Audit Questions Security of Louisiana Citizens’ Computer Systems

Louisiana’s property insurer of last resort allowed too much access to computer systems, opening the door for potential fraud, and failed to take enough steps to make sure that policy applicants were eligible for coverage, according to a state audit released Jan. 25.

The Legislative Auditor’s Office said it found enough problems with Louisiana Citizens Property Insurance Corp. that it could not issue an opinion on the accuracy of the insurer’s records.

In a response to the audit, which covered 2008, Citizens management concurred at least in part with most of the findings and said corrective action was being taken, including reducing computer access sharply and developing a written access policy.

Citizens, a nonprofit, taxpayer-backed insurer established in 2003 by the Legislature, provides property insurance for businesses and homeowners unable to get coverage from standard insurance companies, mostly in storm-vulnerable areas. It has struggled with its financial records since hurricanes Katrina and Rita hit in 2005.

CEO John Wortman, in an interview, said that much of the audit “pointed out what we already knew, that we had a faulty system.” Wortman, who has been chief executive for about three years, said the insurer was making good progress at fixing a slate of problems involving computer systems and producing accurate financial reports.

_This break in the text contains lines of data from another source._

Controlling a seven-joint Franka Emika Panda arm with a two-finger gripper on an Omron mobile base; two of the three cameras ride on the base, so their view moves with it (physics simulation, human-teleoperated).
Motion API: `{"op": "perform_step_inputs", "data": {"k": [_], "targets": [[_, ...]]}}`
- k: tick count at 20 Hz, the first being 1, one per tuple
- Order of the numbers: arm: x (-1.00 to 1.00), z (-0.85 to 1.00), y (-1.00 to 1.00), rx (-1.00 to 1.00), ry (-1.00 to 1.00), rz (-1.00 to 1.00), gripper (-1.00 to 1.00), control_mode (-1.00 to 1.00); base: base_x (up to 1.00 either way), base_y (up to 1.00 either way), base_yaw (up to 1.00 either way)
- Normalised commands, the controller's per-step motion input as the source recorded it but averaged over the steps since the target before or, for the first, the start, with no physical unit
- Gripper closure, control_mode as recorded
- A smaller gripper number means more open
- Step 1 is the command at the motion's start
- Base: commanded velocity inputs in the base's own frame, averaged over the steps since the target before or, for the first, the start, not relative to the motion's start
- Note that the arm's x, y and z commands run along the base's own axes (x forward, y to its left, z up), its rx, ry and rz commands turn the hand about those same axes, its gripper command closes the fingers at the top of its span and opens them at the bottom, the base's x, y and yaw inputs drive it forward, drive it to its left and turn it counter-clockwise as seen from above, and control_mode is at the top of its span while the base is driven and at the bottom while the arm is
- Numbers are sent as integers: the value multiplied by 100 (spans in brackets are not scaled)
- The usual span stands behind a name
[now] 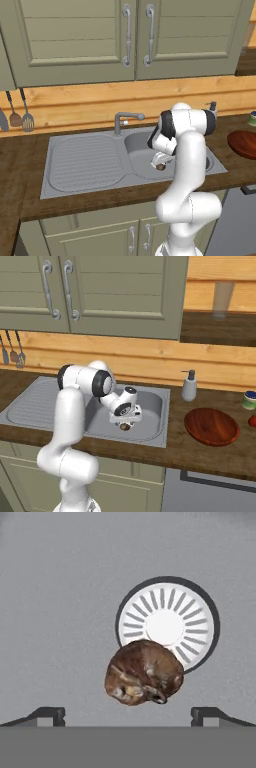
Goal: Pick the mushroom from the sink and place it in the bowl. Then pick the bowl and place it in the microwave. Then close the microwave door and press the start button.
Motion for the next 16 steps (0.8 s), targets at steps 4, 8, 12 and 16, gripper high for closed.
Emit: {"op": "perform_step_inputs", "data": {"k": [4,8,12,16], "targets": [[5,-14,0,0,-1,22,-100,-100,0,0,0],[30,-16,-2,0,2,7,-100,-100,0,0,0],[41,-12,0,0,1,2,-100,-100,0,0,0],[24,-23,0,0,4,2,-100,-100,0,0,0]]}}
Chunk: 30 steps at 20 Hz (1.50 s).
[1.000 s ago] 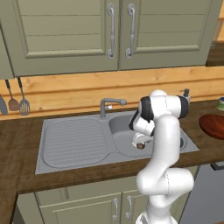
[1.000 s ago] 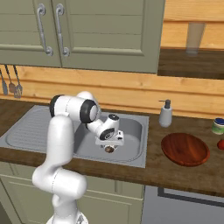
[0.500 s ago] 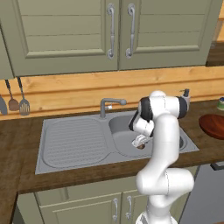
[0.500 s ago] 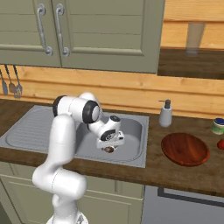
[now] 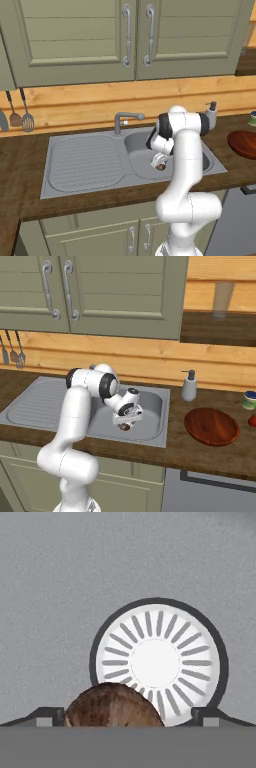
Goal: Pick the mushroom from the sink and place it in the bowl. Then pick the bowl and place it in the microwave. Then close the microwave door and press the start button.
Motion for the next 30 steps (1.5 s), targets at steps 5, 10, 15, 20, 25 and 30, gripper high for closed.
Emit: {"op": "perform_step_inputs", "data": {"k": [5,10,15,20,25,30], "targets": [[1,-39,0,0,6,4,-100,-100,0,0,0],[0,-42,0,0,3,4,100,-100,0,0,0],[-22,-45,-2,0,0,4,100,-100,0,0,0],[-34,-46,-4,0,0,2,100,-100,0,0,0],[-45,-4,-1,0,-8,1,100,-100,0,0,0],[-57,30,0,0,-24,0,100,-100,0,0,0]]}}
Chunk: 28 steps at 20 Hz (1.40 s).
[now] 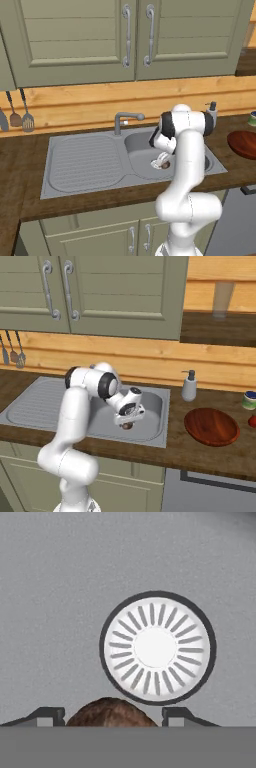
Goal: Pick the mushroom from the sink and place it in the bowl. Then pick the bowl and place it in the microwave. Then close the microwave door and press the start button.
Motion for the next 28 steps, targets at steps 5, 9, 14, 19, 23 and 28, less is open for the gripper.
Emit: {"op": "perform_step_inputs", "data": {"k": [5,9,14,19,23,28], "targets": [[-65,43,1,0,-29,0,100,-100,0,0,0],[-53,77,8,-5,-11,0,100,-100,0,0,0],[-14,100,3,-9,-1,0,100,-100,0,0,0],[0,100,14,-17,-1,0,100,-100,0,0,0],[0,100,2,-12,-4,1,100,-100,0,0,0],[0,100,-5,-6,-1,0,100,-100,0,0,0]]}}
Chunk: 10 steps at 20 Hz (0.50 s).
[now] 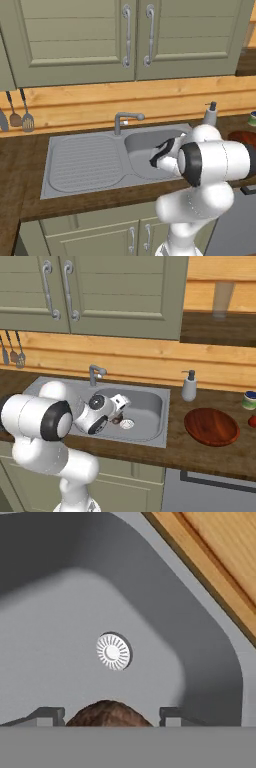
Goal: Pick the mushroom from the sink and place it in the bowl. Then pick the bowl and place it in the microwave. Then close the microwave door and press the start button.
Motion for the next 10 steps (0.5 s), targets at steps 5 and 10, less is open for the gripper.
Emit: {"op": "perform_step_inputs", "data": {"k": [5,10], "targets": [[0,100,-9,-2,-7,0,100,-100,0,0,0],[-4,100,-33,0,-4,0,100,-100,0,0,0]]}}
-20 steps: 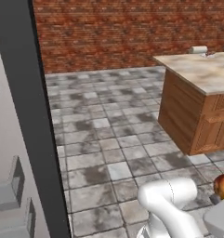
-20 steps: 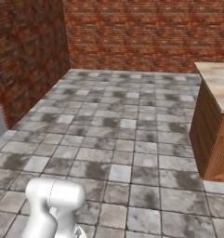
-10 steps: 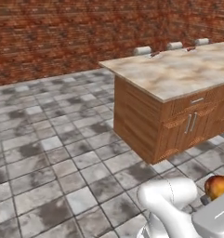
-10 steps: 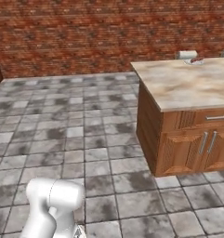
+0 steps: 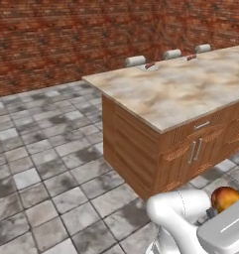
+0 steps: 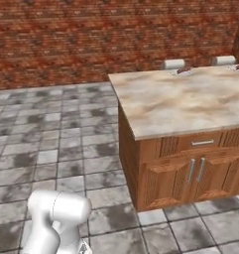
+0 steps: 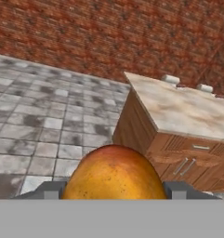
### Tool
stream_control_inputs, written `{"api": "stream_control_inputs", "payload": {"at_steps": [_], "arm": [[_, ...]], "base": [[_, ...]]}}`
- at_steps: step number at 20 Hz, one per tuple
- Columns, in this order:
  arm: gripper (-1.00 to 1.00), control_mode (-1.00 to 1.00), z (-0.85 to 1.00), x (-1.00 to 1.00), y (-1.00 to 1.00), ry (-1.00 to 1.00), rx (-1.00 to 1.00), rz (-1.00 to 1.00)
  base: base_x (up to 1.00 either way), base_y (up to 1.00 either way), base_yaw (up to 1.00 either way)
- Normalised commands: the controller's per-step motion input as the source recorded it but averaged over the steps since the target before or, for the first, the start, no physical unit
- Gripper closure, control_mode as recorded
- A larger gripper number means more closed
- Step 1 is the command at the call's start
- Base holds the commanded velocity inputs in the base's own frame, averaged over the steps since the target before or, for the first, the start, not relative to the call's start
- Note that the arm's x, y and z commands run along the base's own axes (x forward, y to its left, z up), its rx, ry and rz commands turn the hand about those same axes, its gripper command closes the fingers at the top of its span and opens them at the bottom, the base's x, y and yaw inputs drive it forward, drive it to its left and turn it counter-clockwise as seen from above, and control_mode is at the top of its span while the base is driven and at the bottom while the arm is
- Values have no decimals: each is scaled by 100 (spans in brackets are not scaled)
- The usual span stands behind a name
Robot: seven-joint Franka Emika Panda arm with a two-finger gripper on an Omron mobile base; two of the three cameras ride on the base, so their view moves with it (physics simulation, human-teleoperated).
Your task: Pick up the mango and tangerine from the fridge and place one fruit on each plate on the dining counter.
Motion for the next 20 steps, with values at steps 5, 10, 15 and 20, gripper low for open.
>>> {"api": "stream_control_inputs", "payload": {"at_steps": [5, 10, 15, 20], "arm": [[100, 100, 0, 0, 0, 0, 0, 0], [100, 100, 0, 0, 0, 0, 0, 0], [100, 100, 0, 0, 0, 0, 0, 0], [100, 100, 0, 0, 0, 0, 0, 0]], "base": [[100, -10, 3], [100, 0, 1], [100, 16, -4], [100, 58, -23]]}}
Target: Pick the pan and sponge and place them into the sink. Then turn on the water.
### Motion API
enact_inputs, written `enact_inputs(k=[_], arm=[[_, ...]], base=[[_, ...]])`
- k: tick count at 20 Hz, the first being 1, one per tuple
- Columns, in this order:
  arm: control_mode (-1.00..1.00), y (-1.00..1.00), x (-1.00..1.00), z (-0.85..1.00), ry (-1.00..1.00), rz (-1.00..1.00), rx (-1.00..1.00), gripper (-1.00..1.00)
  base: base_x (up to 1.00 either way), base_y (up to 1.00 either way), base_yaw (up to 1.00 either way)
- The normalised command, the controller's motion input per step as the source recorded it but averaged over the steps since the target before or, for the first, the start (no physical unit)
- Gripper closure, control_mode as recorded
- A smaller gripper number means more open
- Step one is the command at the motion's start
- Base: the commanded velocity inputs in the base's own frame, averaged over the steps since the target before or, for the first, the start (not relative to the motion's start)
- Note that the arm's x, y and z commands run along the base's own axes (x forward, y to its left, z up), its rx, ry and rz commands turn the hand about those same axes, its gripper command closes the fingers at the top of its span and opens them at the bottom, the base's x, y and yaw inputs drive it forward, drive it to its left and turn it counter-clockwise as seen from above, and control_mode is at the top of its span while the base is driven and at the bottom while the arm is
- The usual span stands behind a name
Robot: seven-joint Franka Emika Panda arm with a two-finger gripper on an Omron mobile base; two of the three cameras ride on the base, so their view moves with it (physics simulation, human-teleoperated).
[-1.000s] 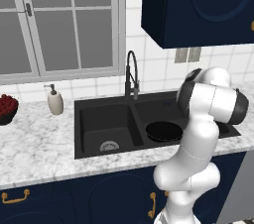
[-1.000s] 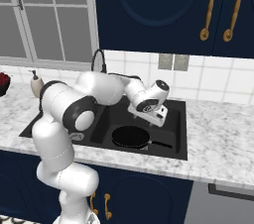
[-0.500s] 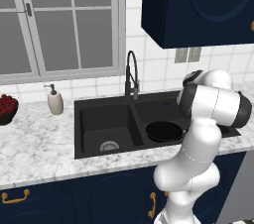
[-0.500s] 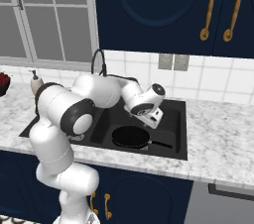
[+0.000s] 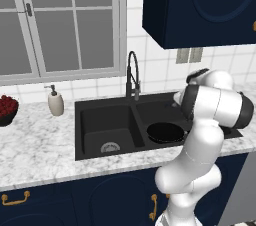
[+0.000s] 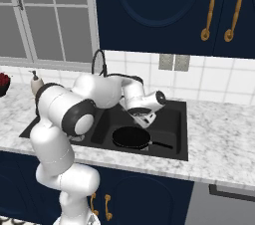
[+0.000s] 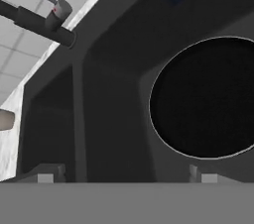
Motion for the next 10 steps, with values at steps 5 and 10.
enact_inputs(k=[5,10], arm=[[-1.00,0.40,0.27,0.14,0.00,-0.02,0.05,-1.00],[-1.00,0.37,0.27,0.05,-0.05,-0.01,0.06,-1.00]], base=[[0.00,0.00,0.00],[0.00,0.00,0.00]])
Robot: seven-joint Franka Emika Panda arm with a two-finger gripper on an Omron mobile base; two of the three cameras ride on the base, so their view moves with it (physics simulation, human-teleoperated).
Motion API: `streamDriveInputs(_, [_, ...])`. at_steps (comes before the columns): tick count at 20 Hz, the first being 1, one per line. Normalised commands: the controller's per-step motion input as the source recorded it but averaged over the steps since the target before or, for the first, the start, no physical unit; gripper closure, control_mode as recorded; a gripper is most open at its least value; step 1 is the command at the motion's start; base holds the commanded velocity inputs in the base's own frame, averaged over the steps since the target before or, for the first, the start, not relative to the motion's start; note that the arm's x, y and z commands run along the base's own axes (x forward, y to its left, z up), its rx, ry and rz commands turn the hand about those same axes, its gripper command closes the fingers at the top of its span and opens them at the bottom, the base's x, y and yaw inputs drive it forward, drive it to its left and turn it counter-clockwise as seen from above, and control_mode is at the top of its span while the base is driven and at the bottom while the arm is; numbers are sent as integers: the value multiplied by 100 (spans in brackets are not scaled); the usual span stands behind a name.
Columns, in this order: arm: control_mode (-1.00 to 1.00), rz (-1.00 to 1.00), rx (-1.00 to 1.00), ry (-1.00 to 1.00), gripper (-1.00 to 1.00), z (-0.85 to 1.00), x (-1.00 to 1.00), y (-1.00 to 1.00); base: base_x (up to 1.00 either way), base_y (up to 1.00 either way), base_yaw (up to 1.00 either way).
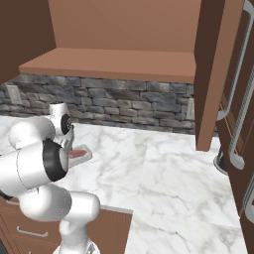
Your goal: Retrieve the tupperware from the cabinet, then place the raw meat into the tupperware to avoid contamination.
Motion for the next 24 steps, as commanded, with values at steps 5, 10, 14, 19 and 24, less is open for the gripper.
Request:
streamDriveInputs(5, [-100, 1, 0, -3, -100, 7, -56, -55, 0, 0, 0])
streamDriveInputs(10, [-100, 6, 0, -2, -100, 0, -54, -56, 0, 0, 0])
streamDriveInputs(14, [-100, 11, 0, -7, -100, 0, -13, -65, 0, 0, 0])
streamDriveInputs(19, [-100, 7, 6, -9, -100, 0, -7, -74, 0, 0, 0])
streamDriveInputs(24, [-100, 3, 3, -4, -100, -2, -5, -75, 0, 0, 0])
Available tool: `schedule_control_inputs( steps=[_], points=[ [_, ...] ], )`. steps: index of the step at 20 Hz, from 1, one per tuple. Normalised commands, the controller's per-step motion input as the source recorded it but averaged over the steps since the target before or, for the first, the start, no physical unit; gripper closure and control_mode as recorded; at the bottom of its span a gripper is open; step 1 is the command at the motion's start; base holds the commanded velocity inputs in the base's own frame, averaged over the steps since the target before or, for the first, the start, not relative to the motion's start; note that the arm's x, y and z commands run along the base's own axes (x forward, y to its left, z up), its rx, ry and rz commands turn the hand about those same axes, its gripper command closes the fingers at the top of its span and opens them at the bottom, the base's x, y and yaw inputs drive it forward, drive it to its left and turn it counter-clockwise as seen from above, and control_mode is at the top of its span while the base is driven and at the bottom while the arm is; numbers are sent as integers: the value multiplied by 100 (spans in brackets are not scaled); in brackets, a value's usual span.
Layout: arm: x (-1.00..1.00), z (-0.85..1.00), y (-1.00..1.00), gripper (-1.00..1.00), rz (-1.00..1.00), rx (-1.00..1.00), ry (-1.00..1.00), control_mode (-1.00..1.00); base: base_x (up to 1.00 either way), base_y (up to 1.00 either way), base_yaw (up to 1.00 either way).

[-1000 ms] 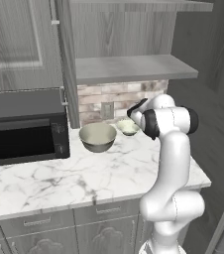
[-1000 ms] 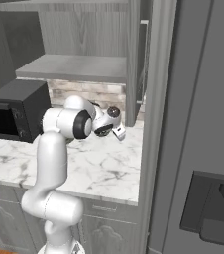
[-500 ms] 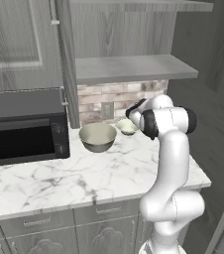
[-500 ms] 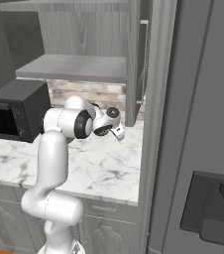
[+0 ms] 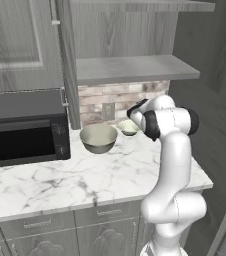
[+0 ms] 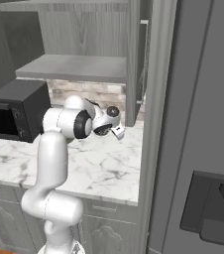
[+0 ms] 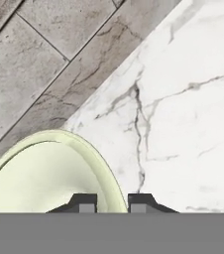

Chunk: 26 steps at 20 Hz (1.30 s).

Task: Pick up the bowls on the counter and stack them on top of one another in the open cabinet. Place the smaller bowl on top of the larger bowl.

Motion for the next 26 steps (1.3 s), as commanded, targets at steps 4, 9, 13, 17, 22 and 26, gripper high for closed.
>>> schedule_control_inputs(
  steps=[4,9,13,17,22,26],
  points=[
    [0,38,0,100,0,2,0,-100,0,0,0],
    [-13,45,0,100,0,0,0,-100,0,0,0],
    [-32,52,-1,100,0,0,0,-100,0,0,0],
    [-47,51,-3,100,0,0,0,-100,0,0,0],
    [-65,45,-2,100,0,0,0,-100,0,0,0],
    [-71,45,0,100,2,0,0,-100,0,0,0]
  ],
)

Among problems identified by the audit:

• Citizens employees and non-employees were given excessive access to computer systems, one that handles policies and claims processing and another used for disbursements and financial statement preparation. The insurer lacked proper controls over the granting and termination of user IDs. As a result, data could be changed, exposing Citizens to fraud.

In a response, Citizens said the amount of access to both systems had been reduced to a handful of people and a new policy regarding system access was being developed. The insurer also said it had never had unauthorized access or changes to the systems.

• Citizens did not follow state law to ensure that all applicants were eligible for coverage. Thirty-four of 35 applications reviewed did not disclose – as required by law – whether the applicant had been denied coverage by at least one standard insurer.

Citizens eventually is supposed to place all of its policyholders in the private insurance market. “If Citizens issues coverage to those who could get coverage elsewhere, then legislative intent for Citizens to be the insurer of last resort would not be met,” the audit said.

Citizens said it was installing a new system to prohibit issuance of new policies to property owners who have not been denied private coverage.

• Citizens did not comply with requirements of a program to place its policyholders with private insurers. Instead of bundling the policies, private companies were allowed to determine selectively which customers they wanted to assume, the audit said.

Citizens says it had about 131,000 policies at the end of 2009 and hopes to cut that number to about 120,000 by the end of the year. Citizens had 167,000 policies in 2007.

In a response, Citizens said it believes its program meets the intent of the law and is successfully steering its policyholders to private insurers.

• Citizens submitted an inaccurate and incomplete fiscal report to the state for 2008, including inaccurate statements of assets and liabilities.

Wortman said the insurer had been struggling with incomplete financials, and filed all quarterly financial statements on time in 2009 for the first time. Wortman also said Citizens is now producing monthly financial statements and an annual budget that have to be approved by the board.

In a finding briskly objected to by Wortman, the audit said Citizens had an inadequate process for developing loss reserves – money set aside to pay out future claims. Wortman said the auditor’s office “does not understand property casualty insurance reserving practices,” as well as claim handling.